The 'Fast Loop' finished the same grid in 1.6 minutes! An impressive improvement. I've been running it on a 30 X 30 grid (900 points) for ~23 minutes so far and see nothing yet. Not the ~12 minutes I had hoped for... Now 36 minutes on this loop for 900 points... hope it's not stuck. Not fast! Later - DONE!! Profiler says 59 minutes for 900 points but it was more like an hour and twenty minutes total. It succeeded, I have a single 'Closed Brep' from 900 extruded rings, baked to Rhino.

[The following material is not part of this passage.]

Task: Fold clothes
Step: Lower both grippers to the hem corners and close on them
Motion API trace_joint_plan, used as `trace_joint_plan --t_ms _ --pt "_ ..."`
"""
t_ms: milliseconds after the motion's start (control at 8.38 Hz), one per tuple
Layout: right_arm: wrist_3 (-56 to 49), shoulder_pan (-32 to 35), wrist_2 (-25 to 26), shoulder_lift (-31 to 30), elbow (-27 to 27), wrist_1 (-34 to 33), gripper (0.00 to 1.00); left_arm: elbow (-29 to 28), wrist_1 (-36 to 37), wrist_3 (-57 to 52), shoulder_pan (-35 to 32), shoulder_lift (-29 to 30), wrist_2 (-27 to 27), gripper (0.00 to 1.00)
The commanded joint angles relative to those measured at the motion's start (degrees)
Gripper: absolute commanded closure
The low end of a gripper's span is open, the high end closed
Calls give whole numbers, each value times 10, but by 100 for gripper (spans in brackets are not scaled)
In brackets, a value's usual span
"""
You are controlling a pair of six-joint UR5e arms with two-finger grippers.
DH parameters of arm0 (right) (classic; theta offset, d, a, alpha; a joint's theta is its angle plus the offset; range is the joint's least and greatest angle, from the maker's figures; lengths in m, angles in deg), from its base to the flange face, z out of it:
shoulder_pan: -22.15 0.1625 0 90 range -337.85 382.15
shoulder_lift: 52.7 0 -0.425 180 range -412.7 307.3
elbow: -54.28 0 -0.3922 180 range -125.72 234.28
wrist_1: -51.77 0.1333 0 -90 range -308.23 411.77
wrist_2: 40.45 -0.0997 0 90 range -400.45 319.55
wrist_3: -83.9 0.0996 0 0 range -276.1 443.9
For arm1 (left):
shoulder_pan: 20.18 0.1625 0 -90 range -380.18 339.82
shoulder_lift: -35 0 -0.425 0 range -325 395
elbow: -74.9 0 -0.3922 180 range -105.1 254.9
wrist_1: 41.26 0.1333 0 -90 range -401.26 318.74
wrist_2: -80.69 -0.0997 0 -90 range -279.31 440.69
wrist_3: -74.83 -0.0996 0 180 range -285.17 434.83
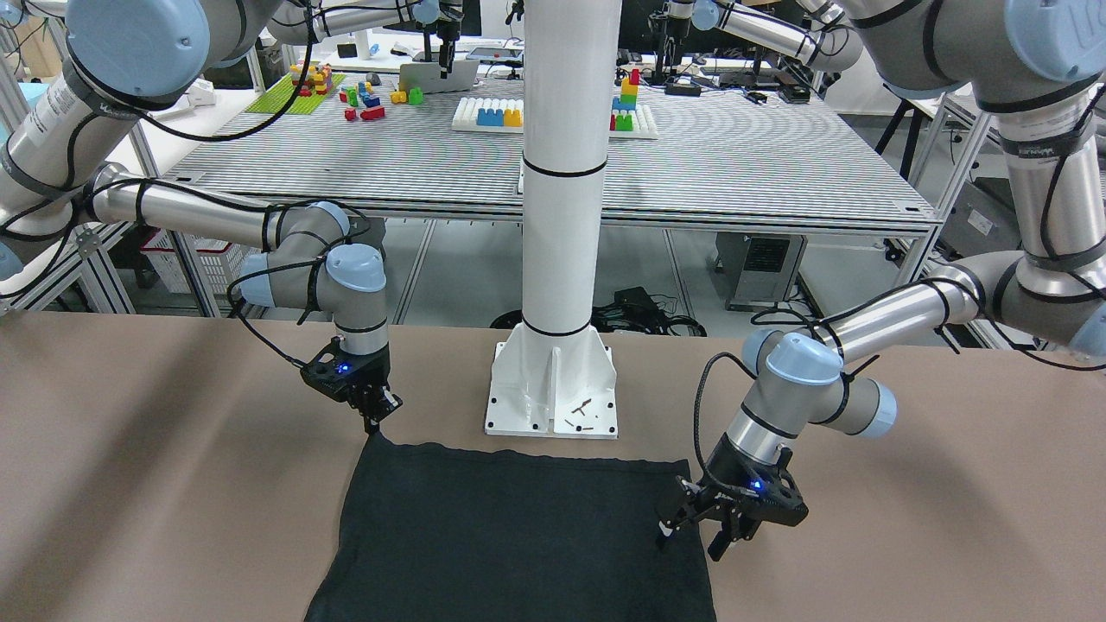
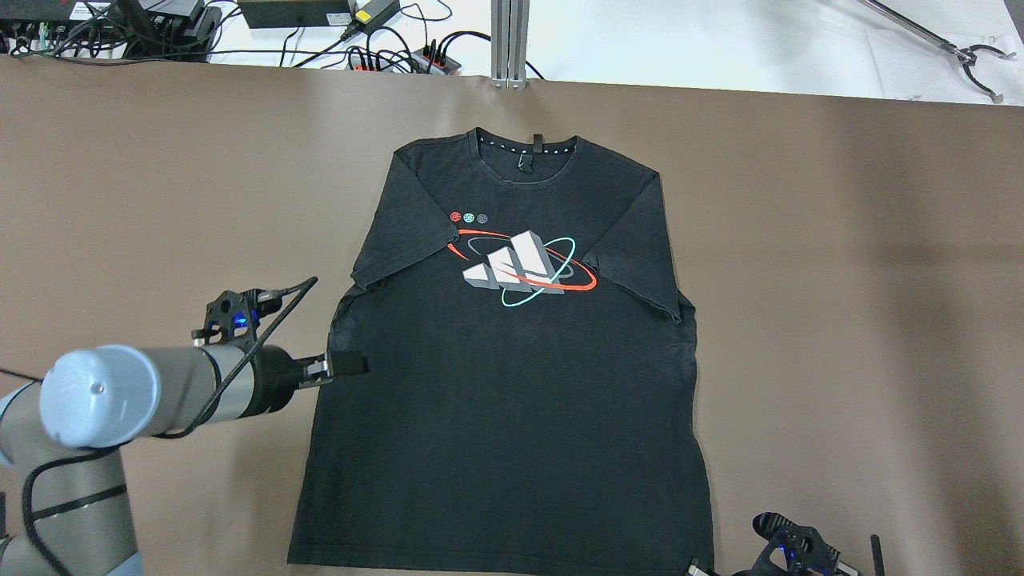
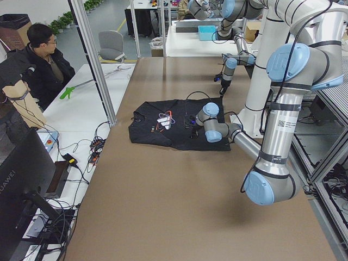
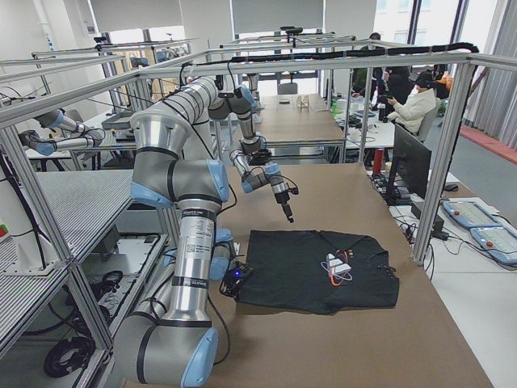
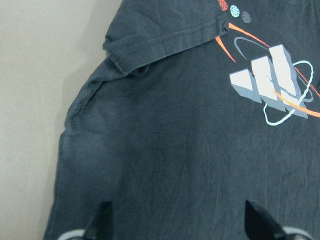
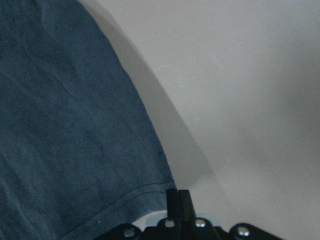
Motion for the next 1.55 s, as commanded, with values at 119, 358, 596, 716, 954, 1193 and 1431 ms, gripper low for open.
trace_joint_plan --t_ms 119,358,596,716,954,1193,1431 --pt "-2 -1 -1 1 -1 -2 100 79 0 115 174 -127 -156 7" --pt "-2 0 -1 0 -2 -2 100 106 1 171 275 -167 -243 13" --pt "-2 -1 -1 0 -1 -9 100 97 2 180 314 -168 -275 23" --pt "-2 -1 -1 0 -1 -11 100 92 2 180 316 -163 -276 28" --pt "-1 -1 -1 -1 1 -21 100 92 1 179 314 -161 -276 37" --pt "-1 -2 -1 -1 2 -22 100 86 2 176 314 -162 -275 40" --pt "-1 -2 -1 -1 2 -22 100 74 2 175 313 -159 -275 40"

Another strategy to explore would be doing 'SUnion' on a smaller grid using the Anemone loop, then replicate it by moving it as needed to form a larger grid; then run the copies through another 'SUnion' loop. I went ahead and implemented that while waiting. It works and is fast! Started with 3 X 3 and ran the result again as 5 X 5 (9 X 25 = 225 total) in barely ~70 seconds!? Trying 36 X 36 now... 1,296 points appears to have succeeded in less than ten minutes! Though it seems to take quite awhile after the loop ends before control is restored to GH/Rhino. I'll let you do your own experiments and benchmarks.
I encapsulated the loop in a cluster called 'suLoop' (blue groups).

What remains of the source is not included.